Almpfeiferl

Woodwind instrument
- Hornbostel–Sachs classification: 421.221.12 (Fipple)

Related instruments
- Recorder, Fipple, Flageolet

= Almpfeiferl =

Austrian folk instrument

The Almpfeiferl or Brucker Almpfeiferl is an Austrian folk instrument from the fipple family, descended from the baroque recorder, to which it is similar in design and playing style. The instrument has six finger holes, differentiating from traditional European flutes by the number and arrangement of the finger holes (not including flags closed when not in use). The holes are arranged with four on the front side of the instrument, and two one the back side.
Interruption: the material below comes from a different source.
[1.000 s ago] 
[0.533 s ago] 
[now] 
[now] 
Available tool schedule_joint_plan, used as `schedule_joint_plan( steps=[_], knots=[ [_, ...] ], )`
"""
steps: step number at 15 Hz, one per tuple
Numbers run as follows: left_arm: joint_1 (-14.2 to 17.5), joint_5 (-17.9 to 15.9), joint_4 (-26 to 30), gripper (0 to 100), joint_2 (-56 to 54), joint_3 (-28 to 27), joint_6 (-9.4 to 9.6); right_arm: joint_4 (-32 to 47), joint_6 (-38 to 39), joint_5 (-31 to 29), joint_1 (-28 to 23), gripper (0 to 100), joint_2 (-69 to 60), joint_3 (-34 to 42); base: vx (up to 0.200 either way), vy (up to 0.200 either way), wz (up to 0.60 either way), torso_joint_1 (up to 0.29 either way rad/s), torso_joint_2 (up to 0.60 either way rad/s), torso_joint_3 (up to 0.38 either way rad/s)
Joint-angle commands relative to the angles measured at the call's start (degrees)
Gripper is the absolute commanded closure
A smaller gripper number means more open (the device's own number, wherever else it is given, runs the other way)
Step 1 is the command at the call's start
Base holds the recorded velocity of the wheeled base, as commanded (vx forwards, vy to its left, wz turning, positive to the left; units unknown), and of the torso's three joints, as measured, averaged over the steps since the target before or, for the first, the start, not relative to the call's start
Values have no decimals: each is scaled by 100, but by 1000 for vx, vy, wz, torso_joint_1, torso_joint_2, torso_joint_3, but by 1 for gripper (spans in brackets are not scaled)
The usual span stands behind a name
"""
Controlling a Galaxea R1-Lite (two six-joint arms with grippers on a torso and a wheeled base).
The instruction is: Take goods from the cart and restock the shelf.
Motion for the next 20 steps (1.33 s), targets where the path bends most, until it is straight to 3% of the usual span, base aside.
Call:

They tended to have a high pitch, around c (C6).

== History ==
The Almpfeiferl first appeared in the late 19th century, and was used both indoors and outdoors for dances, in conjunction with the violin, double bass, and Steirische Harmonika. It was sometimes accompanied by a guitar during up to the interwar period. The instrument is also known as the Brucker Almpfeiferl, after Bruck an der Mur in Upper Styria. The instrument ceased to be played in the latter half of the 19th century, with a few players in urban areas.

Almpfeiferl were mostly built by rural woodworkers and farmer who owned lathes, although they were also built by some instrument builders in Graz. They were still created and sold by flautist Dr Hans Robitsch until 1951, although these were built with seven finger holes on the front and one on the back.